• **EXERCISE INSTRUCTIONS**
Please set down exactly the lines of the listing below from the line containing "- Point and" through the line containing "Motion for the", both lines included, leaving out all other lines.

------------------------------------------------------------

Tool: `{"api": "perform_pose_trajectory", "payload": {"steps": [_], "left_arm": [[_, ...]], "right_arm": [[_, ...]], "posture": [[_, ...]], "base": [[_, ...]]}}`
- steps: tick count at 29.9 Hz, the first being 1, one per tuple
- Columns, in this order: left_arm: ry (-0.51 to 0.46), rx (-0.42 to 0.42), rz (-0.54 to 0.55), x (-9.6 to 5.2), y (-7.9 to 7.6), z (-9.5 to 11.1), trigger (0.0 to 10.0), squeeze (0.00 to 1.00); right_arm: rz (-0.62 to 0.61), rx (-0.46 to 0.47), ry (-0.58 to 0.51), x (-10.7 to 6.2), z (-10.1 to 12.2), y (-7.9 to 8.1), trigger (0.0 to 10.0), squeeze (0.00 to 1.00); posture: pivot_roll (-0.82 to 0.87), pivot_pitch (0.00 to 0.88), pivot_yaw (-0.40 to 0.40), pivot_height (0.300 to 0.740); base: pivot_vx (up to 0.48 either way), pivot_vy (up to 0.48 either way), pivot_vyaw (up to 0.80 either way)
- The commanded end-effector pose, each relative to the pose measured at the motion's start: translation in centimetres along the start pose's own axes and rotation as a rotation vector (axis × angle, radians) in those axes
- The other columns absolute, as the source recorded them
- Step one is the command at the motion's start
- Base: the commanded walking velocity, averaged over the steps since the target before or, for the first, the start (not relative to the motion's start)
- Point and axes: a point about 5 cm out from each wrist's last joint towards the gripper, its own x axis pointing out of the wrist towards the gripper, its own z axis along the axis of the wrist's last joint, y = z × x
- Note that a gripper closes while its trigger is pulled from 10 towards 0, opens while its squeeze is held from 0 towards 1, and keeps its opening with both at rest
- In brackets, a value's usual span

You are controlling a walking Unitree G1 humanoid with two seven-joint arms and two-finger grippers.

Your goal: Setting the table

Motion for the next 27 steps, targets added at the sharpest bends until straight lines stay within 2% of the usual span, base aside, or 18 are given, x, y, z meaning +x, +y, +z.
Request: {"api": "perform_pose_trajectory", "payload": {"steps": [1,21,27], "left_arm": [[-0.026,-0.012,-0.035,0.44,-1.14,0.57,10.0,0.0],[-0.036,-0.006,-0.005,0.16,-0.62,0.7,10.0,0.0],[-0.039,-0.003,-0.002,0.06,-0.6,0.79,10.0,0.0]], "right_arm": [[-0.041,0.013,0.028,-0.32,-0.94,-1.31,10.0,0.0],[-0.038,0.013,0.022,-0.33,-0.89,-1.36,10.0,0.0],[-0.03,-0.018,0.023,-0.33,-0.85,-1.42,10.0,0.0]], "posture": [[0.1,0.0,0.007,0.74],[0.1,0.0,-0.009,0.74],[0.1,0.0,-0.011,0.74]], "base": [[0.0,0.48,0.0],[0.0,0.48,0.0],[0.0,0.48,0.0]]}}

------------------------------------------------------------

• **EXPECTED ANSWER**
- Point and axes: a point about 5 cm out from each wrist's last joint towards the gripper, its own x axis pointing out of the wrist towards the gripper, its own z axis along the axis of the wrist's last joint, y = z × x
- Note that a gripper closes while its trigger is pulled from 10 towards 0, opens while its squeeze is held from 0 towards 1, and keeps its opening with both at rest
- In brackets, a value's usual span

You are controlling a walking Unitree G1 humanoid with two seven-joint arms and two-finger grippers.

Your goal: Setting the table

Motion for the next 27 steps, targets added at the sharpest bends until straight lines stay within 2% of the usual span, base aside, or 18 are given, x, y, z meaning +x, +y, +z.

This exercise has nothing further to it.